## [TASK DESCRIPTION]
Please give again exactly the lines from the top of the material through the line with "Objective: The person"; omit each picture.

## [DATASET EXCERPT]
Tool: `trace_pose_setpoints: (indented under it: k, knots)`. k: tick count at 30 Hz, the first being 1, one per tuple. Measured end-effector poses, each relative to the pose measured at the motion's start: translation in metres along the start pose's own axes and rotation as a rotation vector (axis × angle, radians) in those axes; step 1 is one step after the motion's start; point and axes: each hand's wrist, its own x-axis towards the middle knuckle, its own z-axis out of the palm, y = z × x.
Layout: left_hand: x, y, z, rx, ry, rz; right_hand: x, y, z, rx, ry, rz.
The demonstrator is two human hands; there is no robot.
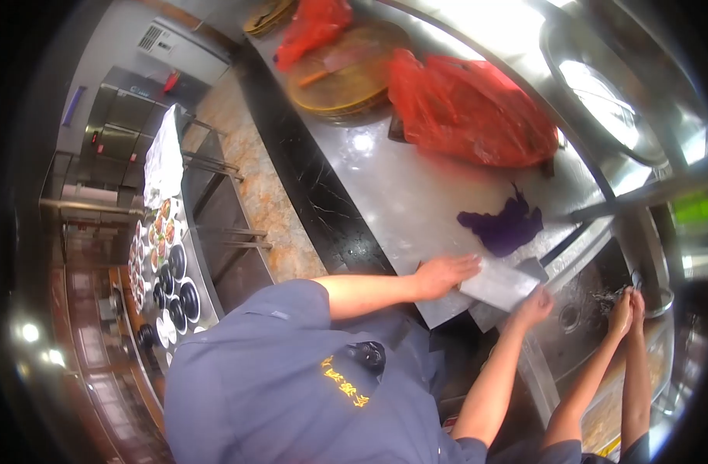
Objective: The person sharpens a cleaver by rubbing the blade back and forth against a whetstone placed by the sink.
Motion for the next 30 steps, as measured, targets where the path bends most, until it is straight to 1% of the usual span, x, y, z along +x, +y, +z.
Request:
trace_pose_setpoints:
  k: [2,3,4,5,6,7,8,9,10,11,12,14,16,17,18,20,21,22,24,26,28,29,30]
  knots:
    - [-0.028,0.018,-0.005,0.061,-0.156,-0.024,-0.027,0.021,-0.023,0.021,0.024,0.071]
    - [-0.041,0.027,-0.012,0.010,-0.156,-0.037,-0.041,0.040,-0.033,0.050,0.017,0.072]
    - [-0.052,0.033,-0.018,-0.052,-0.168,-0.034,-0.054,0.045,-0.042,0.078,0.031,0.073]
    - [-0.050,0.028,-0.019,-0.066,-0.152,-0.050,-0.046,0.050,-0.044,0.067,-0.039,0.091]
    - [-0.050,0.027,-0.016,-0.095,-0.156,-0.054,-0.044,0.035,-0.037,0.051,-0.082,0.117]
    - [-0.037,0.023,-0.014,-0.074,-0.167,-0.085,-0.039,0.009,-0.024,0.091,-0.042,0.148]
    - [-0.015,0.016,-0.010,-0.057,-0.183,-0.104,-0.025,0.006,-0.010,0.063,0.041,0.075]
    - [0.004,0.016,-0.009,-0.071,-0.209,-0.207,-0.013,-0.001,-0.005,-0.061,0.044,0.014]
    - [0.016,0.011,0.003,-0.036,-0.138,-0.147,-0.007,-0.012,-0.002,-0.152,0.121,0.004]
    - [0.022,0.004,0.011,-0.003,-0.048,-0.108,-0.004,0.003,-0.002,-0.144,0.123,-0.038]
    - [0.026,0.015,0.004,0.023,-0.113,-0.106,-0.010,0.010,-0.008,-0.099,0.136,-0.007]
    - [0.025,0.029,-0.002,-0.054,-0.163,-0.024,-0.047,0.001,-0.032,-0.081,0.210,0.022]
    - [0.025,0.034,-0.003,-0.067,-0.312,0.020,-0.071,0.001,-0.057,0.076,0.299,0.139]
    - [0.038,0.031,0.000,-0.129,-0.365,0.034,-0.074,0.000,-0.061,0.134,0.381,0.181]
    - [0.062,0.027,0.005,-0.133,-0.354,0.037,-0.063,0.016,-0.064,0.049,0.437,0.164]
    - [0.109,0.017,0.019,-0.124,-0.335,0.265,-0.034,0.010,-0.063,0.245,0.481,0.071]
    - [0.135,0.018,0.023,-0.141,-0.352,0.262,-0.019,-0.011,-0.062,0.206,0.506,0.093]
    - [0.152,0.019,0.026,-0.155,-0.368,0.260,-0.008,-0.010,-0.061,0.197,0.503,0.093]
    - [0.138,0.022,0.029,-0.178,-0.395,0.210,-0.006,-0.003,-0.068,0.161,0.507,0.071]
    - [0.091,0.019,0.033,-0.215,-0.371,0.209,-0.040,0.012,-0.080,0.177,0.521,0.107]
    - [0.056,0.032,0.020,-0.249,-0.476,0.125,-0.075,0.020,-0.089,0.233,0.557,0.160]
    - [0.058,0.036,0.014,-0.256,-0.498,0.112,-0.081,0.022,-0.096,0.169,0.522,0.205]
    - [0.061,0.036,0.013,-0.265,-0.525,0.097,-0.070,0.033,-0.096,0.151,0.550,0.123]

## [THE ANSWER]
Tool: `trace_pose_setpoints: (indented under it: k, knots)`. k: tick count at 30 Hz, the first being 1, one per tuple. Measured end-effector poses, each relative to the pose measured at the motion's start: translation in metres along the start pose's own axes and rotation as a rotation vector (axis × angle, radians) in those axes; step 1 is one step after the motion's start; point and axes: each hand's wrist, its own x-axis towards the middle knuckle, its own z-axis out of the palm, y = z × x.
Layout: left_hand: x, y, z, rx, ry, rz; right_hand: x, y, z, rx, ry, rz.
The demonstrator is two human hands; there is no robot.
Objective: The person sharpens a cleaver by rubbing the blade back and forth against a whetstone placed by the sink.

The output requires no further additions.